§ Requirement:
Take the data below and copy exactly the lines starting at the one with "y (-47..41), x" and finishing at the one with "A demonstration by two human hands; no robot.", both included.

§ Stored data entries:
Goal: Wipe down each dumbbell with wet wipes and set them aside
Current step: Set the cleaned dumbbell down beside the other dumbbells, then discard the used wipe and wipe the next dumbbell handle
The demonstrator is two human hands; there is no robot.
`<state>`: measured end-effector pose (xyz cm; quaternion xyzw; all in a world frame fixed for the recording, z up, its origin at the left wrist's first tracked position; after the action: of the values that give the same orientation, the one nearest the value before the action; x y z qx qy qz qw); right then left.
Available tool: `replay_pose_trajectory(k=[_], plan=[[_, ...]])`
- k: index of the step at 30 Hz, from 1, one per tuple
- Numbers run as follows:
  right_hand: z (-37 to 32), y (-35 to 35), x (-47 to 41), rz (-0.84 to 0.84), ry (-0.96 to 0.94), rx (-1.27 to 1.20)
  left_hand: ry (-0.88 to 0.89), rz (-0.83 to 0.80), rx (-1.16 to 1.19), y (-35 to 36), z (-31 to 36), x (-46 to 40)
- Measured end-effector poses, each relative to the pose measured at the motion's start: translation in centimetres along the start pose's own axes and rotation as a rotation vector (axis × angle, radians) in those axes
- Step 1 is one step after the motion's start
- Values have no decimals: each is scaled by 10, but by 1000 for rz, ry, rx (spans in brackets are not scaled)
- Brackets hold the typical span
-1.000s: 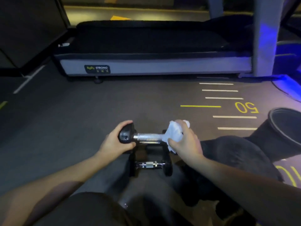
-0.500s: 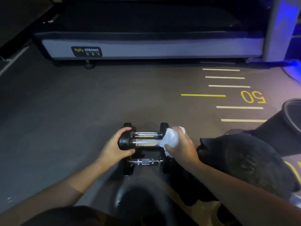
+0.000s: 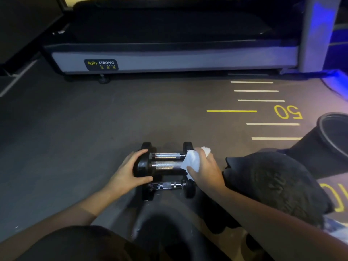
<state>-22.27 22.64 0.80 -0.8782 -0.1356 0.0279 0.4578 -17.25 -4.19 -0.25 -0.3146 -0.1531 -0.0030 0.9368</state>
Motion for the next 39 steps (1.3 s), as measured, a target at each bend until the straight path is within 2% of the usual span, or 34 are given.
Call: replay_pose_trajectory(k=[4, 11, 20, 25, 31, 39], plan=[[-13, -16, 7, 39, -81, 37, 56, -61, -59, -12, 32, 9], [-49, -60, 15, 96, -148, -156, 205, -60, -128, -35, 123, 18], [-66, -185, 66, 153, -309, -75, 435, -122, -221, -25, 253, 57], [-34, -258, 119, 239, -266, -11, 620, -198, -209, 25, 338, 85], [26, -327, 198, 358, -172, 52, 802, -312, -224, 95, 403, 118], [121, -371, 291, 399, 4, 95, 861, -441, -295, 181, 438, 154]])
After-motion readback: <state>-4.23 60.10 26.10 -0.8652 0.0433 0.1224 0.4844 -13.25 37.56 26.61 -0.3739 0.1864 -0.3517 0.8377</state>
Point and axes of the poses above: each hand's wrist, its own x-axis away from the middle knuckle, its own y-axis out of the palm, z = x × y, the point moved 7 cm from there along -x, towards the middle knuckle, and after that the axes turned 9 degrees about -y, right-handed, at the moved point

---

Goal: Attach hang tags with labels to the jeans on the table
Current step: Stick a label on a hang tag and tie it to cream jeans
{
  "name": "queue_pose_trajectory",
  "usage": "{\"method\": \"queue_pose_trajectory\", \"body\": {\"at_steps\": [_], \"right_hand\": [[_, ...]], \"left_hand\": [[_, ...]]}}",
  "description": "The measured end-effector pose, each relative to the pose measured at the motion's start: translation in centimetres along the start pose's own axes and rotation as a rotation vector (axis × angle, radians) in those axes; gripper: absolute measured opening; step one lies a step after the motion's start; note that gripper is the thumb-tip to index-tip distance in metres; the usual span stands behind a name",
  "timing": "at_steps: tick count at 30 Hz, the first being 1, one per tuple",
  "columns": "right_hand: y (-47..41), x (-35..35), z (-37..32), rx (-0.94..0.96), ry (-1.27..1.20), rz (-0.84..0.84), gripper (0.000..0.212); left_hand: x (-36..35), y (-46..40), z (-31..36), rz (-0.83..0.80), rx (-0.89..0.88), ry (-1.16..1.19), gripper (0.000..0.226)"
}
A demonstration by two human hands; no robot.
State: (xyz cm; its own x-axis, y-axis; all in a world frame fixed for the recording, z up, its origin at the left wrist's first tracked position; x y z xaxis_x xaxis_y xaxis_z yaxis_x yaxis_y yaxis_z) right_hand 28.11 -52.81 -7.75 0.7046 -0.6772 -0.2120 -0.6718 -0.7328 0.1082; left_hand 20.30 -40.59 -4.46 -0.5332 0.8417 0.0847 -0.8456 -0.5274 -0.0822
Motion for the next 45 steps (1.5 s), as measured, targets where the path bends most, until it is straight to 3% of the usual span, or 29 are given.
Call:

§ Solution to this task:
  "columns": "right_hand: y (-47..41), x (-35..35), z (-37..32), rx (-0.94..0.96), ry (-1.27..1.20), rz (-0.84..0.84), gripper (0.000..0.212); left_hand: x (-36..35), y (-46..40), z (-31..36), rz (-0.83..0.80), rx (-0.89..0.88), ry (-1.16..1.19), gripper (0.000..0.226)"
}
A demonstration by two human hands; no robot.

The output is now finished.